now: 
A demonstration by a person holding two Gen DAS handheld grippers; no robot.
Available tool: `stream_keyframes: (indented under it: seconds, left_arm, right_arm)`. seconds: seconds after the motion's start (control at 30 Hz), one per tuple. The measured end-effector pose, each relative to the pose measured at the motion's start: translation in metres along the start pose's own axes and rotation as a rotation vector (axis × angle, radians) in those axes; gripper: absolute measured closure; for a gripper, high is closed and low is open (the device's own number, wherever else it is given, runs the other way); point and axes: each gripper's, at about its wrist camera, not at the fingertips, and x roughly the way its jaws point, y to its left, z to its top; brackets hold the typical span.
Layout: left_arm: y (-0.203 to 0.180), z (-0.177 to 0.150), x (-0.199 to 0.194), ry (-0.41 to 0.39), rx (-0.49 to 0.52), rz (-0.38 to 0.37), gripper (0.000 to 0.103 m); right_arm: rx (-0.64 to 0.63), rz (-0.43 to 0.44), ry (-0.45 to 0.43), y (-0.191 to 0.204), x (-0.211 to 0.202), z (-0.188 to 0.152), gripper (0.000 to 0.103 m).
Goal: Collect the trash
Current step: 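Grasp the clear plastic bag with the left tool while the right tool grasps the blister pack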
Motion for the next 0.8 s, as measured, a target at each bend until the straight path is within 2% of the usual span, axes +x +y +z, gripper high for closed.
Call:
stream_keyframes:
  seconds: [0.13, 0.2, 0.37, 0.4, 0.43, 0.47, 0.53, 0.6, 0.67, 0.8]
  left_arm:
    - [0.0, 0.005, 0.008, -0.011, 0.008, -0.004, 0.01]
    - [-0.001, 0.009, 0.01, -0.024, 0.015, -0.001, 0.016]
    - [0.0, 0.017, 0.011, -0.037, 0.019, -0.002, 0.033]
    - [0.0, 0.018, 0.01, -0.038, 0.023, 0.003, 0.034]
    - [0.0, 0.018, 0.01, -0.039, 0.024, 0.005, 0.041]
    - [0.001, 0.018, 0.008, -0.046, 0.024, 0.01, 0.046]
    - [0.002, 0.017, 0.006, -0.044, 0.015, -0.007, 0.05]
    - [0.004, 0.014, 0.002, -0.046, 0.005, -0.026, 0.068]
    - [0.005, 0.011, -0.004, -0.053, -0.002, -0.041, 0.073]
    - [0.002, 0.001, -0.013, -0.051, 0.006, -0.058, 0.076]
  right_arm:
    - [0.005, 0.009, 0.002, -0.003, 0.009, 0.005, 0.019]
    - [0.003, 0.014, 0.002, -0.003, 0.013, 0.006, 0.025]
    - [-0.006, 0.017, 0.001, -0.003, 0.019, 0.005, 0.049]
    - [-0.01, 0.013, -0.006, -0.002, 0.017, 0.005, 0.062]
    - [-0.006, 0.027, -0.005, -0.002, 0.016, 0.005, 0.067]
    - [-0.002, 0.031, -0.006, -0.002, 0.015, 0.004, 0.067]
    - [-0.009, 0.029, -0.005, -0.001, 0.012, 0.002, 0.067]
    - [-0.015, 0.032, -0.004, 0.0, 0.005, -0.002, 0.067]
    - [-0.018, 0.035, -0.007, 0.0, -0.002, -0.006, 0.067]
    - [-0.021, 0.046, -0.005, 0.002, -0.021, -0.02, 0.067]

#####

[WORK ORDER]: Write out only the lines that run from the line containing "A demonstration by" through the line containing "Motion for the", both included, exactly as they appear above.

[RESULT OF THIS TASK]:
A demonstration by a person holding two Gen DAS handheld grippers; no robot.
Available tool: `stream_keyframes: (indented under it: seconds, left_arm, right_arm)`. seconds: seconds after the motion's start (control at 30 Hz), one per tuple. The measured end-effector pose, each relative to the pose measured at the motion's start: translation in metres along the start pose's own axes and rotation as a rotation vector (axis × angle, radians) in those axes; gripper: absolute measured closure; for a gripper, high is closed and low is open (the device's own number, wherever else it is given, runs the other way); point and axes: each gripper's, at about its wrist camera, not at the fingertips, and x roughly the way its jaws point, y to its left, z to its top; brackets hold the typical span.
Layout: left_arm: y (-0.203 to 0.180), z (-0.177 to 0.150), x (-0.199 to 0.194), ry (-0.41 to 0.39), rx (-0.49 to 0.52), rz (-0.38 to 0.37), gripper (0.000 to 0.103 m); right_arm: rx (-0.64 to 0.63), rz (-0.43 to 0.44), ry (-0.45 to 0.43), y (-0.191 to 0.204), x (-0.211 to 0.202), z (-0.188 to 0.152), gripper (0.000 to 0.103 m).
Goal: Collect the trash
Current step: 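Grasp the clear plastic bag with the left tool while the right tool grasps the blister pack
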Motion for the next 0.8 s, as measured, a target at each bend until the straight path is within 2% of the usual span, axes +x +y +z, gripper high for closed.

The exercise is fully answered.